Rosja stoi za hakerskimi atakami na Zachód, także na Polskę
Kreml wspiera cybernetyczne szpiegostwo i odpowiada za serię skoordynowanych, cyfrowych ataków przypisywanych hakerskiej grupie ATP28. W ostatnich dwóch latach cyberprzestępcy zaatakowali różne cele na Zachodzie - pisze w środę "Financial Times".
2014-10-29, 13:50
Do takiego wniosku dochodzi zajmująca się bezpieczeństwem cybernetycznym firma FireEye, której raport opublikowany w środę cytuje "FT".
Na liście celów wymieniane są rządy: polski, węgierski i gruziński a także międzynarodowe instytucje takie jak: NATO, Komisja Europejska, OBWE oraz zachodnie attachaty wojskowe, w tym osoby pracujące dla wojska w USA, Kanadzie i Norwegii.
Charakterystyczne cechy ATP28: wybór namierzanych celów, oprogramowania, język i czas aktywności prowadzą nas do wniosku, że mamy do czynienia ze skoncentrowaną, realizowaną w dłuższym czasie działalnością szpiegowską. Z dostępnych danych wynika, że jej sponsorem jest rosyjski rząd - napisano w raporcie FireEye.
- Żywotność złośliwych programów komputerowych dowodzi, że nie są to rodzaje ataków cybernetycznych o charakterze przestępczym, znanych większości organizacji. To są akcje długofalowego namierzania celu. Wykorzystują szeroki asortyment sposobów przechwytywania poufnych informacji i danych wywiadowczych - zaznaczył Greg Day z FireEye.
REKLAMA
Wśród sposobów penetrowania systemów komputerowych raport wymienia m. in. "przynęty" nastawione na psychologiczne rozpracowanie konkretnych osób, by z ich nieświadomą pomocą uzyskać dostęp do systemów komputerowych organizacji, dla których pracują.

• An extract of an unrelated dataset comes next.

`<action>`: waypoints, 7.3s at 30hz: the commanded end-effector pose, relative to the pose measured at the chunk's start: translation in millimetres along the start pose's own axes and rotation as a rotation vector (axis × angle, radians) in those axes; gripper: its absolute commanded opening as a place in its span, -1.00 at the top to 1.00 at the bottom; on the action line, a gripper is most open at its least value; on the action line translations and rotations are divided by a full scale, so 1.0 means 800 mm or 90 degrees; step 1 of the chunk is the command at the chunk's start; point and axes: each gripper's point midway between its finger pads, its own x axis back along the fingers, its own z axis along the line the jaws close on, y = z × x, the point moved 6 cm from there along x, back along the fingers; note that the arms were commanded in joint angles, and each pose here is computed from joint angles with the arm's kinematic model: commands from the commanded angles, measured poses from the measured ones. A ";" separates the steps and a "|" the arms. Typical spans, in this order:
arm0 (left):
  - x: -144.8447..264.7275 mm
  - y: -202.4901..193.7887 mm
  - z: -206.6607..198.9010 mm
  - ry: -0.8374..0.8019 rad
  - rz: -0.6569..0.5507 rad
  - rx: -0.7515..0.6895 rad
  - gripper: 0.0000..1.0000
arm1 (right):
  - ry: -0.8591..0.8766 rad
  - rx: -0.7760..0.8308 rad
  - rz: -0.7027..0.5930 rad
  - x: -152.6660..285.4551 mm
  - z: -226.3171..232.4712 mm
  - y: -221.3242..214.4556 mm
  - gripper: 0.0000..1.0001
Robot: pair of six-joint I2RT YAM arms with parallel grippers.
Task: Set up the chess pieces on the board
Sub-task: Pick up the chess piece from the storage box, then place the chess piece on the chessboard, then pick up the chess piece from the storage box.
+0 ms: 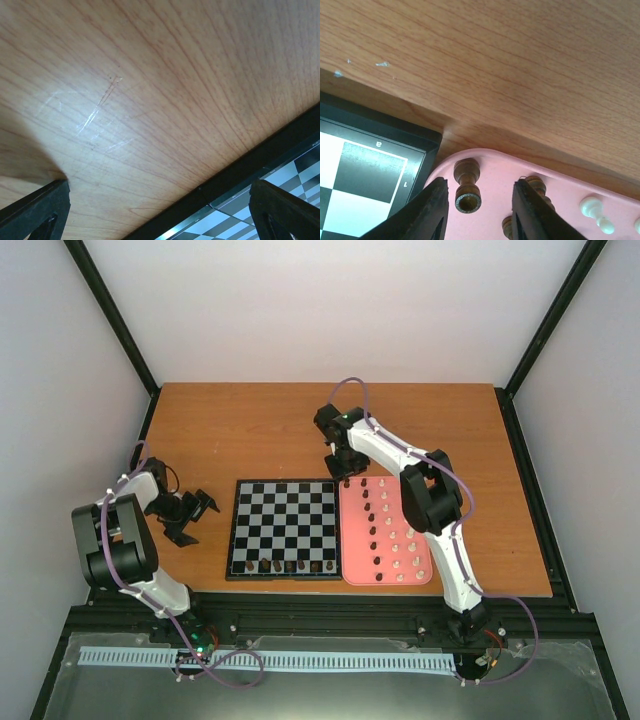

Elementem "przynęty" może być np. podszywanie się pod inną osobę lub organizację celem wyłudzenia poufnych danych, bądź nakłonienie kogoś do wejścia na "surogat domeny" (stronę stworzoną przez hakerów, która imituje swój pierwowzór). Rosyjski MSZ stwierdził, że nie wspiera działalności hakerów.
Rosyjscy hakerzy mieli też wykorzystać złośliwe oprogramowanie nazwane "wężem" lub "oroboro", które w marcu tego roku pomogło zaatakować kilka systemów komputerowych ukraińskiego rządu i komputery w Europie Wschodniej.
W czerwcu niektóre europejskie firmy energetyczne zostały zaatakowane przez wirusa nazwanego "energetycznym niedźwiedziem", którego także łączono z działaniami rosyjskich cyberprzestępców.